• Friday, September 22, 2023


9/11 anniversary: US lawmakers bring resolution to condemn hatred, xenophobia & racism

Indian American Congresswoman Pramila Jayapal is also among the lawmakers.

A fiery blasts rocks the World Trade Center after being hit by two planes September 11, 2001 in New York City. (Photo by Spencer Platt/Getty Images)

By: Shubham Ghosh

A GROUP of US lawmakers, including Indian American Congresswoman Pramila Jayapal, has introduced a resolution in the House of Representatives to call out the hatred, xenophobia, and racism that plagued Arab, Muslim, South Asian and Sikh communities across America following the 9/11 terror attacks.

Monday (11) marked the 22nd anniversary of the attacks.

The September 11 attacks, commonly known as 9/11, were four coordinated Islamist suicide terrorist attacks carried out by al-Qaeda against the United States in 2001, killing nearly 3,000 people.

Arab, Muslim, Middle Eastern, South Asian, and Sikh communities have long experienced discrimination and violence in the US, which intensified after the attacks.

Just during the first month after the attacks, community organisations documented 945 incidents of bias and hate against Americans perceived to be of Middle Eastern or South Asian descent.

This climate of hate also led to bullying and violence in their everyday lives and in their workplaces, businesses, community centres, and houses of worship.

Jayapal along with lawmakers Ilhan Omar, Rashida Tlaib, Judy Chu and Andre Carson introduced the resolution on Saturday, two days ahead of the 22nd anniversary of the 9/11 attacks, recognising the tragedy and calling out the hatred, xenophobia, and racism that occurred following the attack.

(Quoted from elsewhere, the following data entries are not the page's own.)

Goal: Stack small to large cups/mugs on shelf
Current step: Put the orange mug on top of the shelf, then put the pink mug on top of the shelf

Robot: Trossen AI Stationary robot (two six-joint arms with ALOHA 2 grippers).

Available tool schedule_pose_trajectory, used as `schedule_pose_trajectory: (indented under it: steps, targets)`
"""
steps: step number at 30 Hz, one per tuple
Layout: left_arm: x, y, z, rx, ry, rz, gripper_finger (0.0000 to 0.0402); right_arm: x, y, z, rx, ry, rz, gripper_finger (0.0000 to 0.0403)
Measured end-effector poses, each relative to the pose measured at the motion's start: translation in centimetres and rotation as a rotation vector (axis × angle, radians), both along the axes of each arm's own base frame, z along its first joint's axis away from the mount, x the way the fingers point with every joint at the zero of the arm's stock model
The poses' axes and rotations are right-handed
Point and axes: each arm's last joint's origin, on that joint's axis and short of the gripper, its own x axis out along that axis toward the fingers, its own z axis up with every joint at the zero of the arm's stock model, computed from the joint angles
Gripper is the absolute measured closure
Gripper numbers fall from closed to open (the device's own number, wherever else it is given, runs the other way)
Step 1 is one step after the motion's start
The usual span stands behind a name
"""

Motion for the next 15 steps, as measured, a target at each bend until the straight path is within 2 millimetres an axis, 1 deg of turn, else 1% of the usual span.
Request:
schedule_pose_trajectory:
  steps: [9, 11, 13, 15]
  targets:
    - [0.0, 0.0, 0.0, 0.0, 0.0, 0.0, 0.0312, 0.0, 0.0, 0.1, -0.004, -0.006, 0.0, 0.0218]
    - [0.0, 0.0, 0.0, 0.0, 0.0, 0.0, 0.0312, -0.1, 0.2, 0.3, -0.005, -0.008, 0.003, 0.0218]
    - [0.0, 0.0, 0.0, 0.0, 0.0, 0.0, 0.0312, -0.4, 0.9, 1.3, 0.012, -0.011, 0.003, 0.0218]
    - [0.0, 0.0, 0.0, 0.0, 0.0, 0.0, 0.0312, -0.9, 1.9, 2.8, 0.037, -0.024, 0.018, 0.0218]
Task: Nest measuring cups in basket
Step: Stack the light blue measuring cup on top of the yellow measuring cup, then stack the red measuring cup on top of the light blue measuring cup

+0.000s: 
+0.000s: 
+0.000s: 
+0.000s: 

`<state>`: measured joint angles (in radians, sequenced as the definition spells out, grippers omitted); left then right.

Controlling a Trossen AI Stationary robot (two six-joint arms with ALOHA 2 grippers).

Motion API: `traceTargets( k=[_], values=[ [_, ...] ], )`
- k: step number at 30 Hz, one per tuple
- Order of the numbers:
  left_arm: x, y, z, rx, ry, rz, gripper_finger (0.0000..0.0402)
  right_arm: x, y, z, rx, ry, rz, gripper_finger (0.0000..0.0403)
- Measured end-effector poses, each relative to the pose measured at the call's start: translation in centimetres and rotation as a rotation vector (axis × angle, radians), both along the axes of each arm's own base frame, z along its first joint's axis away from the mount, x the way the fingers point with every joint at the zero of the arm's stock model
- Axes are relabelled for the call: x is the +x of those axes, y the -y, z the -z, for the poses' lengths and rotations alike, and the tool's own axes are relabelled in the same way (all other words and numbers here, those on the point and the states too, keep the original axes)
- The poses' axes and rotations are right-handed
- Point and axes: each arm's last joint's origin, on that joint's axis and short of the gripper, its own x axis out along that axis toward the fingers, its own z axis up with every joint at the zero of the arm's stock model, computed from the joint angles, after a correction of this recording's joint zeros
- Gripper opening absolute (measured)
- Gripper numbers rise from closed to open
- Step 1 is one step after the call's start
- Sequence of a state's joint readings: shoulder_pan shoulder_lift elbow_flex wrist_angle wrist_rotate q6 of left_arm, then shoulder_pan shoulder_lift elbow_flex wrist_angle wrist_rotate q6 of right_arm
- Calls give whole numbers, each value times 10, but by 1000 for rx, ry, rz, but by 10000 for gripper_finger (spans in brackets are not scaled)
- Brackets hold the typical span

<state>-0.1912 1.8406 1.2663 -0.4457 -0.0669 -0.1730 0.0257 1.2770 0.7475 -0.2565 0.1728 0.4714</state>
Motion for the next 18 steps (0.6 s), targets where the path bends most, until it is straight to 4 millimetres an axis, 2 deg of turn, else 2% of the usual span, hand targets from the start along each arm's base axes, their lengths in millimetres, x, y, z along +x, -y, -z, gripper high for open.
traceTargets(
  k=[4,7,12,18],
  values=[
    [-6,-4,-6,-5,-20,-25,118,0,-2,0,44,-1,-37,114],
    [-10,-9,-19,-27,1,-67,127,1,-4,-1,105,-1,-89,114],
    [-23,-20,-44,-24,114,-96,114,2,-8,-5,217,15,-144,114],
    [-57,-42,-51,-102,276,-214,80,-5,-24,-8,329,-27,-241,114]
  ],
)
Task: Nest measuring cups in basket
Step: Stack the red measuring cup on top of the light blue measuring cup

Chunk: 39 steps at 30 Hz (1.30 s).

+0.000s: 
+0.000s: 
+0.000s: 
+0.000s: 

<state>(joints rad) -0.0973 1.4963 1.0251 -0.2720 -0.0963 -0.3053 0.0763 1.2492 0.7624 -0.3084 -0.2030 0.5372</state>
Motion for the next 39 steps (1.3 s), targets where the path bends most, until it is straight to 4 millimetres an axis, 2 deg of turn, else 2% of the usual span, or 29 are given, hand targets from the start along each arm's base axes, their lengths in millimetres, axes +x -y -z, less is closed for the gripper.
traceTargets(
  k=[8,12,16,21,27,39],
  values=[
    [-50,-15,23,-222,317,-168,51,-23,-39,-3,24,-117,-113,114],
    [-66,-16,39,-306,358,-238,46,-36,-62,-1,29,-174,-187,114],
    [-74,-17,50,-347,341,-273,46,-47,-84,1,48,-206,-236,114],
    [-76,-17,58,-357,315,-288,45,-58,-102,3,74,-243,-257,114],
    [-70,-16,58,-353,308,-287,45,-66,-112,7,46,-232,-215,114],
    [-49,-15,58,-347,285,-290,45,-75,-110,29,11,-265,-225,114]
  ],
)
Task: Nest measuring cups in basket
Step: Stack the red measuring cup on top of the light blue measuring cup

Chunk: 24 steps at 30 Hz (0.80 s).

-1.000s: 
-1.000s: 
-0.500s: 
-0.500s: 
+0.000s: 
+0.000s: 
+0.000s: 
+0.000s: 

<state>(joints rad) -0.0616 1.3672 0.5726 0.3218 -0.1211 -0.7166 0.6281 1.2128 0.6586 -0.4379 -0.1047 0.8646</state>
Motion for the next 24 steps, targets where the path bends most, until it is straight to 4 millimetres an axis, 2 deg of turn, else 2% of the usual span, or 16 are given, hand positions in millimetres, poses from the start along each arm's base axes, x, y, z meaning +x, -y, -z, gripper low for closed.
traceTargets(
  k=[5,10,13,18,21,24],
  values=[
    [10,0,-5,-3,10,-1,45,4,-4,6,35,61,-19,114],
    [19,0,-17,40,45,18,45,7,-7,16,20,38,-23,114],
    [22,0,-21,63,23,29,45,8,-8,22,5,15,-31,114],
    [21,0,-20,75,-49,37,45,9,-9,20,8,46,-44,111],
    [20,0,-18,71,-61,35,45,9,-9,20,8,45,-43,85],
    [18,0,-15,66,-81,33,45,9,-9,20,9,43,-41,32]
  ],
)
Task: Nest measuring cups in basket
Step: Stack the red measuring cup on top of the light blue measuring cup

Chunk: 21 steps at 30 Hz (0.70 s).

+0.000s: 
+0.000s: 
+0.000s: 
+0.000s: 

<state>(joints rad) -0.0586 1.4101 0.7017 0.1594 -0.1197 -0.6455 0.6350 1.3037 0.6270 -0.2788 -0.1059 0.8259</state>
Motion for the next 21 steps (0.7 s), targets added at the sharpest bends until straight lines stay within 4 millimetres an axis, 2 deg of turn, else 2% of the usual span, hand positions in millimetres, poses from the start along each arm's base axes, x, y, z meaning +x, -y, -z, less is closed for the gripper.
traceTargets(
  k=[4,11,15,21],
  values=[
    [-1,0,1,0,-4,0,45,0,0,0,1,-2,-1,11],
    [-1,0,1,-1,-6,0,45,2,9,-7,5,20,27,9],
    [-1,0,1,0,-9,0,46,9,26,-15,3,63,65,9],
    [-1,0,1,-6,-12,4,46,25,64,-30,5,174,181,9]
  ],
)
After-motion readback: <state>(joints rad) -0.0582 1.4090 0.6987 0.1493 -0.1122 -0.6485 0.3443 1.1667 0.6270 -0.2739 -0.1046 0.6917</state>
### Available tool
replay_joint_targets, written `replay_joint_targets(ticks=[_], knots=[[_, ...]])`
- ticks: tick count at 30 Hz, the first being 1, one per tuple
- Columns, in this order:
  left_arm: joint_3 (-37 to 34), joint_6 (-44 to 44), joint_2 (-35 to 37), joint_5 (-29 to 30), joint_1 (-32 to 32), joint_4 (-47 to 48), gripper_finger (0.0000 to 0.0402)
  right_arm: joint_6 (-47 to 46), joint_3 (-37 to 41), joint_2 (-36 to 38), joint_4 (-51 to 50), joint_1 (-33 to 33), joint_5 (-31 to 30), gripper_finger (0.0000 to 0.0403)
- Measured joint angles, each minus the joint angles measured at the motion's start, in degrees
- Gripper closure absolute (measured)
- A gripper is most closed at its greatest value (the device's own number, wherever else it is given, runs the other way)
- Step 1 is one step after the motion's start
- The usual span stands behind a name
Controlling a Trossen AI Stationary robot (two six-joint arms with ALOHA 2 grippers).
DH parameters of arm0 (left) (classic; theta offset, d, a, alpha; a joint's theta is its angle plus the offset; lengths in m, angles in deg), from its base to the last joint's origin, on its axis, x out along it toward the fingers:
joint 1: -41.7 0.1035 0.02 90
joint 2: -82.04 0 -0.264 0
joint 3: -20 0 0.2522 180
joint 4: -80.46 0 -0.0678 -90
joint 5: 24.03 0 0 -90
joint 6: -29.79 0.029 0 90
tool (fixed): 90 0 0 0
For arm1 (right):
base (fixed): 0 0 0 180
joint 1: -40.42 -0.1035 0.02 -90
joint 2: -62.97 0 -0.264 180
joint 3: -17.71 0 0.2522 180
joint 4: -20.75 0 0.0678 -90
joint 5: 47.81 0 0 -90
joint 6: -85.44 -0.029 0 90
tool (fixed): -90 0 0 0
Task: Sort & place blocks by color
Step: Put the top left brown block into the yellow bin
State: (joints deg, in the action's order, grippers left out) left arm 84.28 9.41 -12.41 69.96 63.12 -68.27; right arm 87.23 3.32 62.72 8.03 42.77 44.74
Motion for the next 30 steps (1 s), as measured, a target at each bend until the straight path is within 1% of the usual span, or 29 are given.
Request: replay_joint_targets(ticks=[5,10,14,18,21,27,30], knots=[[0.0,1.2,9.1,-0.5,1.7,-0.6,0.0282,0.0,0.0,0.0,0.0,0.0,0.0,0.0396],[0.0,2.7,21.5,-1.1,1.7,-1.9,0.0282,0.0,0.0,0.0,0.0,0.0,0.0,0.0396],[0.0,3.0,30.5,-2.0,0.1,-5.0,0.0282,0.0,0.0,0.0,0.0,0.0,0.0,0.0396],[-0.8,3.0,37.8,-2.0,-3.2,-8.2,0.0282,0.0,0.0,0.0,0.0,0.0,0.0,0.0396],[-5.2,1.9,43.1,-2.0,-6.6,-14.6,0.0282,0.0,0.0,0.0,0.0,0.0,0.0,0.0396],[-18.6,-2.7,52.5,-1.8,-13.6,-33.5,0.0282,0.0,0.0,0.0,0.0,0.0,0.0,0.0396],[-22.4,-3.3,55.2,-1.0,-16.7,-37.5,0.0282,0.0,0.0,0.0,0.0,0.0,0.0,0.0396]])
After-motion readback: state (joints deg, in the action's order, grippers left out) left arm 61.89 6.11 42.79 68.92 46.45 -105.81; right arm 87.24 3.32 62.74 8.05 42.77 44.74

“On September 11th, 2001, we lost thousands of lives to the worst terrorist attack to ever happen on American soil. Nearly 3,000 lives were lost in the attack and more than 4,500 others have died since from related illnesses – this day irrevocably changed our country and its impact is still felt,” Jayapal said.

“As we mark this tragic day, we must also reflect on the lasting damages faced by Arab, Muslim, Middle Eastern, South Asian, and Sikh communities in the aftermath,” the US representative from Washington’s 7th congressional district said.

The murders of Balbir Singh Sodhi, Waqar Hassan, and Adel Karas in the days following the attack were shocking displays of hatred, she said.

“Xenophobia and racism have no place in this country, and today we recognise the shared trauma that these communities faced as they experienced stigma, discrimination, and losses of liberty,” she added.

Omar said September 11, 2001, was a catastrophic event in American history. The fabric of our nation was changed indelibly. Sadly, in the wake of these attacks, the people in power betrayed our democratic ideals through mass surveillance, torture, indefinite detention, wars of aggression, and rampant violations of civil liberties.

Muslim, Arab, Sikh and South Asian Americans across the country were viewed with suspicion, harassed, and even detained based solely on their identity, she said.

“As we mark the anniversary of these horrific attacks, we must learn from these mistakes. We must acknowledge that our strength as a nation ultimately comes from our ideals—religious freedom, freedom of speech, freedom from unlawful detention, equality before the law and democracy. This resolution is a critical first step to acknowledging these past harms and beginning to heal,” she said.

“In the years since 9/11, our Arab, Muslim, Middle Eastern, South Asian, and Sikh communities have endured persistent racism, xenophobia, and discrimination. It’s long past time for our government to acknowledge the trauma it has and continues to inflict on our communities through the harmful policies, racial profiling, and unjust targeting of so many of our neighbours,” said Congresswoman Tlaib.

The road to truth and reconciliation is long, but this resolution is the first step towards the justice and healing that our communities deserve, she said.

The resolution put forward a series of recommendations to support those affected by the hateful profiling and targeting that has occurred during the 20 years since the September 11 attacks.

The recommendations include a call for the creation of an interagency task force to work with community-based organisations to review government policies, investigate and document their impact, and dismantle those policies that continue to profile and unfairly target these communities and hearings by congressional and civil rights bodies to explore the findings and recommendations of this interagency task force in consultation with and centring community-based organisations.

They called for supporting allocating resources to community-based organisations outside and independent of law enforcement that centre the experiences and demands of Arab, Muslim, Middle Eastern, South Asian, and Sikh communities.

Several organisations such as the Muslim Justice League, The Sikh Coalition and the Sikh American Legal Defense and Education Fund have endorsed the resolution.